▸ **WHAT TO WORK ON**
For this exercise, repeat the records below exactly and omit every picture.

═══ INPUT DATA ═══

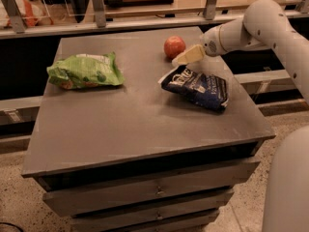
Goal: Move apple near blue chip bag
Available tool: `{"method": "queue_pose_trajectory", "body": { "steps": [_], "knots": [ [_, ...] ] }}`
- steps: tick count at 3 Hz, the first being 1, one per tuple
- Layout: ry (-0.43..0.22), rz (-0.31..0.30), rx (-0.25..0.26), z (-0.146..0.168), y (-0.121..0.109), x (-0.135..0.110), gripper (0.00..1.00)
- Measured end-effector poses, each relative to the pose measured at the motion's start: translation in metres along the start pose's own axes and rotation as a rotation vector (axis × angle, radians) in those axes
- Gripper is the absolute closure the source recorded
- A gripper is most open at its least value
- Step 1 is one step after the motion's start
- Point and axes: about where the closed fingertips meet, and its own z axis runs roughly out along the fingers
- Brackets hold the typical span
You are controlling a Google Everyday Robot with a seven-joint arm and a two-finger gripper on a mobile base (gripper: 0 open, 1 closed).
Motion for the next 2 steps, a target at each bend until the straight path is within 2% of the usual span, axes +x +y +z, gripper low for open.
{"method": "queue_pose_trajectory", "body": {
  "steps": [1,2],
  "knots": [
    [-0.026,-0.024,-0.074,0.014,0.0127,-0.0084,0.0],
    [-0.031,-0.048,-0.107,0.0218,0.0166,-0.0117,0.0]
  ]
}}
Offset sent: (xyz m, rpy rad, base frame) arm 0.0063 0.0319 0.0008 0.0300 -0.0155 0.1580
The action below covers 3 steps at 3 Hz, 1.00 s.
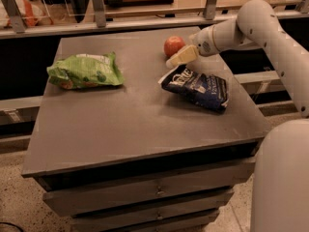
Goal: Move apple near blue chip bag
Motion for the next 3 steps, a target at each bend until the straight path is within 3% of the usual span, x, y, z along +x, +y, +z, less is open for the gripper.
{"method": "queue_pose_trajectory", "body": {
  "steps": [1,3],
  "knots": [
    [-0.011,-0.013,-0.014,0.0045,0.0001,-0.0034,0.17],
    [-0.033,-0.019,-0.021,0.006,-0.0002,-0.0056,0.65]
  ]
}}
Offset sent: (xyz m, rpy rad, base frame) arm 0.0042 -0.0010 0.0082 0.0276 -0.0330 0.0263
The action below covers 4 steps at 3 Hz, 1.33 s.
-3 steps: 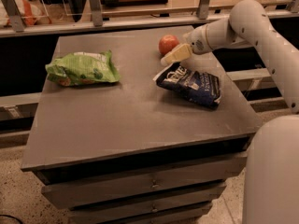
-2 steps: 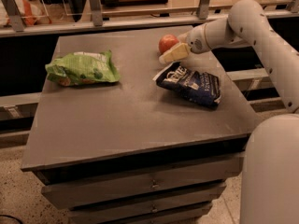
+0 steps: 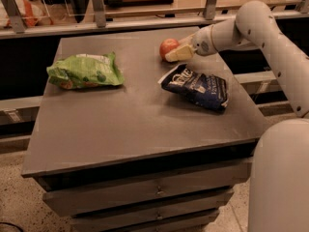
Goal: Move apple near blue chip bag
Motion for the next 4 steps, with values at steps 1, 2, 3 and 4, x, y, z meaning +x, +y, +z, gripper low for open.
{"method": "queue_pose_trajectory", "body": {
  "steps": [1,2,3,4],
  "knots": [
    [-0.005,-0.002,-0.001,0.001,0.001,-0.001,0.88],
    [0.005,0.01,0.011,-0.013,0.002,-0.009,1.0],
    [0.038,0.022,0.025,-0.043,0.01,-0.017,1.0],
    [0.103,0.036,0.042,-0.078,0.014,-0.007,1.0]
  ]
}}
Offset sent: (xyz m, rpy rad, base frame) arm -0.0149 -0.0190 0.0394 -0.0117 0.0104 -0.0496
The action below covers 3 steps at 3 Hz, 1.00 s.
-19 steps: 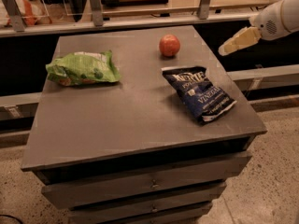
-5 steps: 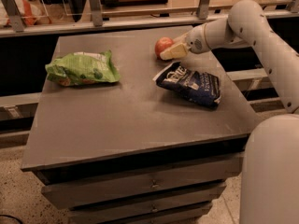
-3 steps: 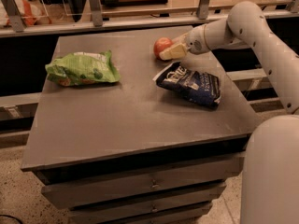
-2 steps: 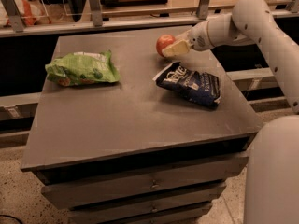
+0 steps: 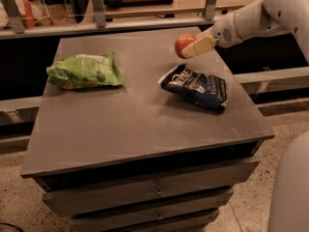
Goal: Move apple near blue chip bag
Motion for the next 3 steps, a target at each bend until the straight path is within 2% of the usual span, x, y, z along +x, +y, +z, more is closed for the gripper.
{"method": "queue_pose_trajectory", "body": {
  "steps": [1,2,3],
  "knots": [
    [0.034,0.011,0.019,-0.026,-0.004,0.018,1.0],
    [0.047,0.011,0.041,-0.038,-0.009,0.031,1.0],
    [0.065,0.007,0.031,-0.041,-0.007,0.043,1.0]
  ]
}}
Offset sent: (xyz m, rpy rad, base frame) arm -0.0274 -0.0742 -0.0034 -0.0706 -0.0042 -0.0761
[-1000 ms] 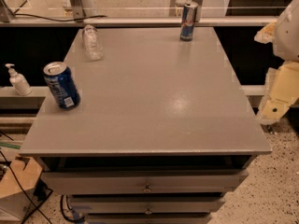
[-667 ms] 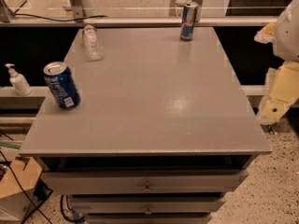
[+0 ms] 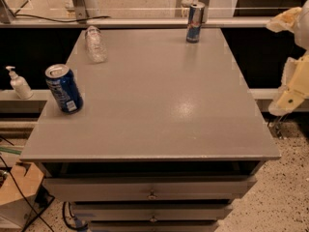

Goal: Knock redbull can over

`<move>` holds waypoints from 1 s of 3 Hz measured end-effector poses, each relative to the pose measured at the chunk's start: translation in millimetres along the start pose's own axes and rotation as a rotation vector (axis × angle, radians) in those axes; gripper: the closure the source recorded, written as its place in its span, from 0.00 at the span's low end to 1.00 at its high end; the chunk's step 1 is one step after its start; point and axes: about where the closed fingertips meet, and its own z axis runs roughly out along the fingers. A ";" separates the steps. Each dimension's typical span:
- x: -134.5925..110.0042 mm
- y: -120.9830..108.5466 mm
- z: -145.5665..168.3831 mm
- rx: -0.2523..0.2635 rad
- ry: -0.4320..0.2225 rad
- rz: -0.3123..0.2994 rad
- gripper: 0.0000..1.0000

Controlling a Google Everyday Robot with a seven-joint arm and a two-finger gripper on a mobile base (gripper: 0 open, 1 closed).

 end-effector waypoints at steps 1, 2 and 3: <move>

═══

▸ **EXERCISE ANSWER**
Goal: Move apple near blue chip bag
Available tool: `{"method": "queue_pose_trajectory", "body": { "steps": [_], "knots": [ [_, ...] ] }}`
- steps: tick count at 3 Hz, the first being 1, one per tuple
- Layout: ry (-0.43..0.22), rz (-0.31..0.30), rx (-0.25..0.26), z (-0.146..0.168), y (-0.121..0.109), x (-0.135..0.110), gripper (0.00..1.00)
- Measured end-effector poses, each relative to the pose measured at the motion's start: translation in metres along the start pose's own axes and rotation as a rotation vector (axis × angle, radians) in those axes
- Gripper is the absolute closure the source recorded
- A gripper is most open at its least value
- Step 1 is one step after the motion's start
- Point and axes: about where the closed fingertips meet, and its own z axis runs roughly out along the fingers
- Brackets hold the typical span
You are controlling a Google Everyday Robot with a seven-joint arm and a two-finger gripper on a mobile base (gripper: 0 open, 1 closed).
Motion for the next 2 steps, a target at each bend until the straight path is within 2% of the usual span, axes +x +y +z, gripper low for open.
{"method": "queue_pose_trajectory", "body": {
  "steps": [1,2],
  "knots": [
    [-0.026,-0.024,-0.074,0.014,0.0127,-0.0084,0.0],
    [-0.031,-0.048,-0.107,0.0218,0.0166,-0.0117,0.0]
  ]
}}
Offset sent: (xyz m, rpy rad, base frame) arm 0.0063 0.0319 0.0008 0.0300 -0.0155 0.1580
The action below covers 3 steps at 3 Hz, 1.00 s.
Goal: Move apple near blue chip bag
Motion for the next 3 steps, a target at each bend until the straight path is within 3% of the usual span, x, y, z along +x, +y, +z, less is open for the gripper.
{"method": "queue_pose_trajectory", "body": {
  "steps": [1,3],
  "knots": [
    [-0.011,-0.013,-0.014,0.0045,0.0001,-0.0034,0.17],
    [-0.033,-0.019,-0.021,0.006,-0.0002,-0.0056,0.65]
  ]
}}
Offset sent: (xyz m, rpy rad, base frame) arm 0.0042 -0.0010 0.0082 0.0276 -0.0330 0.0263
The action below covers 4 steps at 3 Hz, 1.33 s.
-3 steps: 
-2 steps: 
+0 steps: 
Goal: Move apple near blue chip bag
Motion for the next 4 steps, with values at steps 1, 2, 3 and 4, x, y, z meaning +x, +y, +z, gripper low for open.
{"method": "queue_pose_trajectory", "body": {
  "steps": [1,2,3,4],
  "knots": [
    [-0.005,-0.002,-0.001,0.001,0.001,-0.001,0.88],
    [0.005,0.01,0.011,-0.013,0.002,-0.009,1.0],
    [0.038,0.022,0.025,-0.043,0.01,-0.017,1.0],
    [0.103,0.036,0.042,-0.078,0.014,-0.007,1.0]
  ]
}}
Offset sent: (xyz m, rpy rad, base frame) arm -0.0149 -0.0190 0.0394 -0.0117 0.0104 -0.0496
The action below covers 3 steps at 3 Hz, 1.00 s.
-19 steps: 
-5 steps: 
-3 steps: 
-2 steps: 
+0 steps: 
Goal: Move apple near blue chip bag
Motion for the next 3 steps, a target at each bend until the straight path is within 2% of the usual span, x, y, z along +x, +y, +z, more is closed for the gripper.
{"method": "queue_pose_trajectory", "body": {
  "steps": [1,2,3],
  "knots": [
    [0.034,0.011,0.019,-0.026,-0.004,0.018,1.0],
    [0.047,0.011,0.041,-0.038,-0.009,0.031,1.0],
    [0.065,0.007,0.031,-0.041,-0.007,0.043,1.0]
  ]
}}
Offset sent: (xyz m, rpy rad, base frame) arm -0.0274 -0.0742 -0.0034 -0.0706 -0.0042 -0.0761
[-1000 ms] 
[-667 ms] 
[+0 ms] 

Goal: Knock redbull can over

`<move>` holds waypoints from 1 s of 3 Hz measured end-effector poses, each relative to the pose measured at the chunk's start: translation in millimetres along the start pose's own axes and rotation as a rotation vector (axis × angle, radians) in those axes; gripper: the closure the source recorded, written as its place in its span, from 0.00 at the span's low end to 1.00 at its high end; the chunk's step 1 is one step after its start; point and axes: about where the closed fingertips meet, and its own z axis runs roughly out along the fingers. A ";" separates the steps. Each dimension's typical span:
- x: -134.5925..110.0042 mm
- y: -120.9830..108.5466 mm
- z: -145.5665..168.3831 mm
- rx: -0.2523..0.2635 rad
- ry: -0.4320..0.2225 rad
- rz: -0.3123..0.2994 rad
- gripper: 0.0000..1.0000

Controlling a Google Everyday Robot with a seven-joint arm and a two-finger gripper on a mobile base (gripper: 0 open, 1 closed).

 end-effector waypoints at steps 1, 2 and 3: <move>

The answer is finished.